After 56 years of exile, Palestinians living in Lebanon continue to be explicitly and systematically deprived of their civil, political, economic, social and cultural rights and liberties.





Right of Return

Palestinians were forced to flee or were expelled from their homes and lands at the time of the establishment of the State of Israel in 1948 and again when Israel occupied the West Bank and Gaza Strip in 1967. Many of them took refuge in Lebanon, where they remain today, together with their descendents. There are today about 400,000 Palestinian refugees in Lebanon and the majority of them live in refugee camps run by the United Nations Relief and Works Agency for Palestine Refugees in the Near East (UNRWA). [1]

The Palestinians' right to return is clearly recognized and upheld in international law. However, over 50 years have already elapsed since the start of the Palestinian refugee problem and the right to return has yet to be realized.[2]

For the past 56 years, Palestinian refugees in Lebanon continue to live in horrific conditions inside refugee camps.
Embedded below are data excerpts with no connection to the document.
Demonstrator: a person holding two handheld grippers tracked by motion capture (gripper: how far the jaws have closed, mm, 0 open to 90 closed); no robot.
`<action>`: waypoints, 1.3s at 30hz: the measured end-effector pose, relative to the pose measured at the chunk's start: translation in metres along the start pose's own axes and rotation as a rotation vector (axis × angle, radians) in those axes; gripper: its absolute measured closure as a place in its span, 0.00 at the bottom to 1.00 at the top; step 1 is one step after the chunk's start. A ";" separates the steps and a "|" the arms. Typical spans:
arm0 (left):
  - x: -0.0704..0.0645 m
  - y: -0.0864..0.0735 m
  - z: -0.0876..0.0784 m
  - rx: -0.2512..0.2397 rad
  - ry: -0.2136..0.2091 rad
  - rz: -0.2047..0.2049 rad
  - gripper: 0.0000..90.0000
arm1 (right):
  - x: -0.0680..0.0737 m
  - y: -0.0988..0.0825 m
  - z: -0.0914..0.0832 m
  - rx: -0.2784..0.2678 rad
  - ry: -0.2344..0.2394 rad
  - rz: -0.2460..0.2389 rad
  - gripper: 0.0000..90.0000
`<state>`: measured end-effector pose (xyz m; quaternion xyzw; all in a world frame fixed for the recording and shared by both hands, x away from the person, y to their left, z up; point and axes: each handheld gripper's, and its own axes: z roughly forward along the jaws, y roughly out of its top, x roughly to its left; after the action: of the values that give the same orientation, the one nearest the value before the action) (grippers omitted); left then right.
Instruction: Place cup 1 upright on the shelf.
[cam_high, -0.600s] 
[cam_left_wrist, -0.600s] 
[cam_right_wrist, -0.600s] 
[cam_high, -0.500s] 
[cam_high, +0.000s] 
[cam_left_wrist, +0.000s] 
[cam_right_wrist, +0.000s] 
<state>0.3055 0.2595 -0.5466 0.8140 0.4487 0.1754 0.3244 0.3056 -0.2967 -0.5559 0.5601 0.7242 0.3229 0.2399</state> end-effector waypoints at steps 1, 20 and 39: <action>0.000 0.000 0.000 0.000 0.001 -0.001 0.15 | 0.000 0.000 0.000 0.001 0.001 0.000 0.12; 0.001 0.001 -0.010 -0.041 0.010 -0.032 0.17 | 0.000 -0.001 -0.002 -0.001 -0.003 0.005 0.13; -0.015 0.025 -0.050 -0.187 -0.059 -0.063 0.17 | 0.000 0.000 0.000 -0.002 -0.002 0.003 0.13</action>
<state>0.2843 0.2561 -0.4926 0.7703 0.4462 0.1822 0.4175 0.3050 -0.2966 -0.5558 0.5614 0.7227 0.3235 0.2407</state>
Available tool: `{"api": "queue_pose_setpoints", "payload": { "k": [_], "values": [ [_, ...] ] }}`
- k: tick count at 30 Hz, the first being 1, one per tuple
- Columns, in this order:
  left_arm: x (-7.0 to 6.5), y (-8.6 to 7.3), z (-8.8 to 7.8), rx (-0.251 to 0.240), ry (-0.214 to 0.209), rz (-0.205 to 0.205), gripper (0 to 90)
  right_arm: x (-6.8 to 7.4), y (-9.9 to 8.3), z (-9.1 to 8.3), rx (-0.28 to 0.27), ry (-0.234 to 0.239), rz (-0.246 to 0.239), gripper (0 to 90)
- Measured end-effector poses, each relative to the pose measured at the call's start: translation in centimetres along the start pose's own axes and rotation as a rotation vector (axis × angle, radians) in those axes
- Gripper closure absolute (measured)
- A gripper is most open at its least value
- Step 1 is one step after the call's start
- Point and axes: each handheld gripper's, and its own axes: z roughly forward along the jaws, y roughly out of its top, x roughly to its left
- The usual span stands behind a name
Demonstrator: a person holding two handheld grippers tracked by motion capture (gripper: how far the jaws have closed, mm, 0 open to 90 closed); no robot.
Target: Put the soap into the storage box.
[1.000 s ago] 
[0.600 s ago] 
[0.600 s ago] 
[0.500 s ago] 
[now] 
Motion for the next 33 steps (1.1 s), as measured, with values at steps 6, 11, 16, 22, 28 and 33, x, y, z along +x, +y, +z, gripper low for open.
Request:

Their right to return to the homes they fled in 1948 continues to be completely denied by Israel, in direct violation of the following international legal instruments:


·         UN General Assembly Resolution 194, re-affirmed over 110 times by the United Nations General Assembly since 1948;

·         UN General Assembly Resolution 3236 and 52/62;

·         The Universal Declaration of Human Rights;

·         The International Covenant on Civil and Political Rights;

·         The International Convention on the Elimination of All Forms of Racial Discrimination, and;

·         The 4th Geneva Convention.


The denial of this individual and inalienable right has led stateless Palestinian refugees into a life of misery in refugee camps throughout neighboring host countries. 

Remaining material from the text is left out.